» **What to do**:
Please copy each line of the records below that includes the word "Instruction".

--- Source records Enclosed Below ---

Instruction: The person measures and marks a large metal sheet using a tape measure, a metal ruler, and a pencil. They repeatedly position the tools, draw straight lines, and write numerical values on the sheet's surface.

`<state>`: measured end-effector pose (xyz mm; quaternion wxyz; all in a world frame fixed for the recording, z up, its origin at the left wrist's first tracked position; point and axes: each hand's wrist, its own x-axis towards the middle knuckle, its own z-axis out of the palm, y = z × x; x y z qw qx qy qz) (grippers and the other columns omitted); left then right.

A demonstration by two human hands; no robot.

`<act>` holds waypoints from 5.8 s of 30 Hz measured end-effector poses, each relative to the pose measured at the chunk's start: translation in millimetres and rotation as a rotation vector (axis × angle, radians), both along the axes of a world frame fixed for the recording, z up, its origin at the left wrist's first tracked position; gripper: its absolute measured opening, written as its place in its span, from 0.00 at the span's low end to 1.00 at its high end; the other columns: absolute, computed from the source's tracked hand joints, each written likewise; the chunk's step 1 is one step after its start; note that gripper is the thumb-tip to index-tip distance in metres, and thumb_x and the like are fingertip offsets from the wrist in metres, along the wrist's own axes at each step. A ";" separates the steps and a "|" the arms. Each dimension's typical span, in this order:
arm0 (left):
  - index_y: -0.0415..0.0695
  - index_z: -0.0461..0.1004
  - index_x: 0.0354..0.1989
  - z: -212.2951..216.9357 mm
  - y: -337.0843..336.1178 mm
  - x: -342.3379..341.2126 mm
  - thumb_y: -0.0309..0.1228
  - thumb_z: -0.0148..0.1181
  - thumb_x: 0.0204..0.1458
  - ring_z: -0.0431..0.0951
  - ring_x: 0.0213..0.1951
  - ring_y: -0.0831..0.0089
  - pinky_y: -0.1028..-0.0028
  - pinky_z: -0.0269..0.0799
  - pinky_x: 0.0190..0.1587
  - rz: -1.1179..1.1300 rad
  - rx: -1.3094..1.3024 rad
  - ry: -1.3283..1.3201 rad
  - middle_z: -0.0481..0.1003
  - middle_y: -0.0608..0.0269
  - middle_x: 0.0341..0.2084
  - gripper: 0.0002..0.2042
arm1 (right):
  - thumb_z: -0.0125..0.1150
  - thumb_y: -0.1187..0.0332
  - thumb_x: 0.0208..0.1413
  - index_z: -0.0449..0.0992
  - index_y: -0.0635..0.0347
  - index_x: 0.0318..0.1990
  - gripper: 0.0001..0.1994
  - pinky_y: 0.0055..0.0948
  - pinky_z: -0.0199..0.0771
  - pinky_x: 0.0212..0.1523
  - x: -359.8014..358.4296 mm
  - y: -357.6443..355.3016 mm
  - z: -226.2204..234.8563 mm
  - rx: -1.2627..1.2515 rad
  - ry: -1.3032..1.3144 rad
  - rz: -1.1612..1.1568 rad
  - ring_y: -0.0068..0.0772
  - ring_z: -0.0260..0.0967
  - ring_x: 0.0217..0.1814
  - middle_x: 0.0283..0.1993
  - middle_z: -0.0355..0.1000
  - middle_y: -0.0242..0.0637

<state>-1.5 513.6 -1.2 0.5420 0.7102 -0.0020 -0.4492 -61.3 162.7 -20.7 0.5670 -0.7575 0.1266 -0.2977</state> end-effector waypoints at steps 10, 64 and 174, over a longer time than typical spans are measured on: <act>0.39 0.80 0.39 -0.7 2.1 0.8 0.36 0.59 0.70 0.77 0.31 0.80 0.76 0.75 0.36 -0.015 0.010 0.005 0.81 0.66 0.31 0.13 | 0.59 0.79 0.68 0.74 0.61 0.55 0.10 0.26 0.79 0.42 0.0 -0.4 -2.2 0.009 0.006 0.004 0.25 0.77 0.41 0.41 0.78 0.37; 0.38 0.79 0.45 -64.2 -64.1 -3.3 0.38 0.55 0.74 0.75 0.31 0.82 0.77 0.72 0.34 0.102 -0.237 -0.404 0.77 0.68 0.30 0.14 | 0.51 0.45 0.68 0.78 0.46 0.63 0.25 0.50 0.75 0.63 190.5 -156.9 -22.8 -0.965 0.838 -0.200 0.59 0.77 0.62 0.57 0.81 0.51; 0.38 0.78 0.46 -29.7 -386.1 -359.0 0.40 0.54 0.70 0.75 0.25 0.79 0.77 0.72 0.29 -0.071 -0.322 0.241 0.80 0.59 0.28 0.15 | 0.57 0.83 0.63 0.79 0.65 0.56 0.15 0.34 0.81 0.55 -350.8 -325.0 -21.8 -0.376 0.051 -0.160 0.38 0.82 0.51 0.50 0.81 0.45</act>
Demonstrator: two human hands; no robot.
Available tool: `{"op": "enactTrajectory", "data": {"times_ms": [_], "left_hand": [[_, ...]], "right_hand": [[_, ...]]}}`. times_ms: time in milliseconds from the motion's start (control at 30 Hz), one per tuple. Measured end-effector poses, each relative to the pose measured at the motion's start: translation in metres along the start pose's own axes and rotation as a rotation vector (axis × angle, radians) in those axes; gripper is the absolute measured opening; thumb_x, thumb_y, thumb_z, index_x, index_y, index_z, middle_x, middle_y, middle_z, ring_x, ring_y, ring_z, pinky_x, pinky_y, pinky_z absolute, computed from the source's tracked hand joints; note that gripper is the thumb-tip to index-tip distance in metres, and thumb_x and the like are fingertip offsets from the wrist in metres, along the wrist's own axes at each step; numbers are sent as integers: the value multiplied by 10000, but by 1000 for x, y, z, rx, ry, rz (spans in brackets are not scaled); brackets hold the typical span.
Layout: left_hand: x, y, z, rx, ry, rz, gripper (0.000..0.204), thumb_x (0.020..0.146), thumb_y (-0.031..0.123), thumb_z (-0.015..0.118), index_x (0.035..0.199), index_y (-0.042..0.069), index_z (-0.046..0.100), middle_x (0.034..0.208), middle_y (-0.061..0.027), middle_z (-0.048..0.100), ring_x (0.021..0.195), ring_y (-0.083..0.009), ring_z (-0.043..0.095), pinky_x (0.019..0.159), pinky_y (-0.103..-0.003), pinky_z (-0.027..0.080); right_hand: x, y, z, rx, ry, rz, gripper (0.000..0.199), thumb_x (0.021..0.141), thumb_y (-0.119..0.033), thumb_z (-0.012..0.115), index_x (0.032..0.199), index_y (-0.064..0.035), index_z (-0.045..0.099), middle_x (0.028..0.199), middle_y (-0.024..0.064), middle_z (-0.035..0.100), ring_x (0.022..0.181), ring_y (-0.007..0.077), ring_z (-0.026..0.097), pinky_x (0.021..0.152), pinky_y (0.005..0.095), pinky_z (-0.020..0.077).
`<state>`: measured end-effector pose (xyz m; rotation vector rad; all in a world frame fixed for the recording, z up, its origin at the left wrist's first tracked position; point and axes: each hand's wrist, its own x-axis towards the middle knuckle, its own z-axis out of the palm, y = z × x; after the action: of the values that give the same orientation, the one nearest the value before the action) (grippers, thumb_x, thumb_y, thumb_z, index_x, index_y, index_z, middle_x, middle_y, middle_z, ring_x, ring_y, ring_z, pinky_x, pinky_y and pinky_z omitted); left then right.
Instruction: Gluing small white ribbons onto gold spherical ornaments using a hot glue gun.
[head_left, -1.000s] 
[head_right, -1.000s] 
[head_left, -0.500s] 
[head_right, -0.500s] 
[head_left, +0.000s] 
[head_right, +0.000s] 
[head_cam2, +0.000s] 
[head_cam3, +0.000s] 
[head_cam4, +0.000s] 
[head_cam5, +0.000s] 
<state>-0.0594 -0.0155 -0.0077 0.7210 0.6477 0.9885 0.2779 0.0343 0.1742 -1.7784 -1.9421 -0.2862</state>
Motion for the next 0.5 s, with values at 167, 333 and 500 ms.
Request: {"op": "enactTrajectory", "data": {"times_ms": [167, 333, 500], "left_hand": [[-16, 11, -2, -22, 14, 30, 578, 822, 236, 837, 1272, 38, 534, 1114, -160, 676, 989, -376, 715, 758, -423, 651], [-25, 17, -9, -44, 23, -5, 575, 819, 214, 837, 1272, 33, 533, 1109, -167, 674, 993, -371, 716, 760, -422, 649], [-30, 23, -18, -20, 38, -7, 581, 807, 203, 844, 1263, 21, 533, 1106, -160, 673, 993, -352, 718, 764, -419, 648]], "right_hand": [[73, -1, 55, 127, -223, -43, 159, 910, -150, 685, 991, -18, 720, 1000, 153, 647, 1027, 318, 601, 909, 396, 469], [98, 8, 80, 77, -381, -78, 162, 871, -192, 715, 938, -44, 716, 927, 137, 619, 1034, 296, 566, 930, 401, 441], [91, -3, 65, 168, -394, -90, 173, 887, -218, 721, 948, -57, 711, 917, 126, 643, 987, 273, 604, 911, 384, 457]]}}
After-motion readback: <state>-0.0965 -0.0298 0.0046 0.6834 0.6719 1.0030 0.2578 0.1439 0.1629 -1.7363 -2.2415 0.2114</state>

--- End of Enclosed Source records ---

» **Answer**:
Instruction: The person measures and marks a large metal sheet using a tape measure, a metal ruler, and a pencil. They repeatedly position the tools, draw straight lines, and write numerical values on the sheet's surface.
Instruction: Gluing small white ribbons onto gold spherical ornaments using a hot glue gun.

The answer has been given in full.